Print the data below exactly as it appears.

(Stored data begins)

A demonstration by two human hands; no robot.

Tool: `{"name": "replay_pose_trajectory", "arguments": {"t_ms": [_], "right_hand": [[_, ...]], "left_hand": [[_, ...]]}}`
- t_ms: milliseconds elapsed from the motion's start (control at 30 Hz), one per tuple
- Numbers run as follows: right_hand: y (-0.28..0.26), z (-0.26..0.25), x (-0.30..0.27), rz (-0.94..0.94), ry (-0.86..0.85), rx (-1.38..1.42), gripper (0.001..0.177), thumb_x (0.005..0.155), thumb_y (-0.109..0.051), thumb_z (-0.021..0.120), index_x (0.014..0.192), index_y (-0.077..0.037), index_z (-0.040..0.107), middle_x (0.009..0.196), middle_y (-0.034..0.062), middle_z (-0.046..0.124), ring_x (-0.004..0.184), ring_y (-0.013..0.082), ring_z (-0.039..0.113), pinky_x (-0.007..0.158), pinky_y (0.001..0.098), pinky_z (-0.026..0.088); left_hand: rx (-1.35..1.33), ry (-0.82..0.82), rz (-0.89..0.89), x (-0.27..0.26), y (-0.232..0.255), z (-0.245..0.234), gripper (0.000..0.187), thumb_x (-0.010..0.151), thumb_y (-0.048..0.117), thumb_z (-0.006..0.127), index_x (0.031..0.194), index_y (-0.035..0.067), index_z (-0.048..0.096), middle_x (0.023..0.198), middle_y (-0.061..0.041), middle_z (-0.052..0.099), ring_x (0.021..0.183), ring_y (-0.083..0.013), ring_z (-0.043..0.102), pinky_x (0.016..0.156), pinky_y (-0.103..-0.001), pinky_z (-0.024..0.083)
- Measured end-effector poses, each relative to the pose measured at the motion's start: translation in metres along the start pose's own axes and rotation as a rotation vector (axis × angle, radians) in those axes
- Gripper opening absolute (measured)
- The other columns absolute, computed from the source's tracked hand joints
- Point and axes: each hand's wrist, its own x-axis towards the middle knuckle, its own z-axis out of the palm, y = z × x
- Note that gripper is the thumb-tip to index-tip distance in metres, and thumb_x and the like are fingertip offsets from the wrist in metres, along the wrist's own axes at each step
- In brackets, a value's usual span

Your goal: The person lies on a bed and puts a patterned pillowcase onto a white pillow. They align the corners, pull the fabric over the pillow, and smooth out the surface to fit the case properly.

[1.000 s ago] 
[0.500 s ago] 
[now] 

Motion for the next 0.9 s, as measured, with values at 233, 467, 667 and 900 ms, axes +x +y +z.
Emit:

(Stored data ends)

■ Answer for the task ■
A demonstration by two human hands; no robot.

Tool: `{"name": "replay_pose_trajectory", "arguments": {"t_ms": [_], "right_hand": [[_, ...]], "left_hand": [[_, ...]]}}`
- t_ms: milliseconds elapsed from the motion's start (control at 30 Hz), one per tuple
- Numbers run as follows: right_hand: y (-0.28..0.26), z (-0.26..0.25), x (-0.30..0.27), rz (-0.94..0.94), ry (-0.86..0.85), rx (-1.38..1.42), gripper (0.001..0.177), thumb_x (0.005..0.155), thumb_y (-0.109..0.051), thumb_z (-0.021..0.120), index_x (0.014..0.192), index_y (-0.077..0.037), index_z (-0.040..0.107), middle_x (0.009..0.196), middle_y (-0.034..0.062), middle_z (-0.046..0.124), ring_x (-0.004..0.184), ring_y (-0.013..0.082), ring_z (-0.039..0.113), pinky_x (-0.007..0.158), pinky_y (0.001..0.098), pinky_z (-0.026..0.088); left_hand: rx (-1.35..1.33), ry (-0.82..0.82), rz (-0.89..0.89), x (-0.27..0.26), y (-0.232..0.255), z (-0.245..0.234), gripper (0.000..0.187), thumb_x (-0.010..0.151), thumb_y (-0.048..0.117), thumb_z (-0.006..0.127), index_x (0.031..0.194), index_y (-0.035..0.067), index_z (-0.048..0.096), middle_x (0.023..0.198), middle_y (-0.061..0.041), middle_z (-0.052..0.099), ring_x (0.021..0.183), ring_y (-0.083..0.013), ring_z (-0.043..0.102), pinky_x (0.016..0.156), pinky_y (-0.103..-0.001), pinky_z (-0.024..0.083)
- Measured end-effector poses, each relative to the pose measured at the motion's start: translation in metres along the start pose's own axes and rotation as a rotation vector (axis × angle, radians) in those axes
- Gripper opening absolute (measured)
- The other columns absolute, computed from the source's tracked hand joints
- Point and axes: each hand's wrist, its own x-axis towards the middle knuckle, its own z-axis out of the palm, y = z × x
- Note that gripper is the thumb-tip to index-tip distance in metres, and thumb_x and the like are fingertip offsets from the wrist in metres, along the wrist's own axes at each step
- In brackets, a value's usual span

Your goal: The person lies on a bed and puts a patterned pillowcase onto a white pillow. They align the corners, pull the fabric over the pillow, and smooth out the surface to fit the case properly.

[1.000 s ago] 
[0.500 s ago] 
[now] 

Motion for the next 0.9 s, as measured, with values at 233, 467, 667 and 900 ms, axes +x +y +z.
Emit:

This finishes the response to the exercise.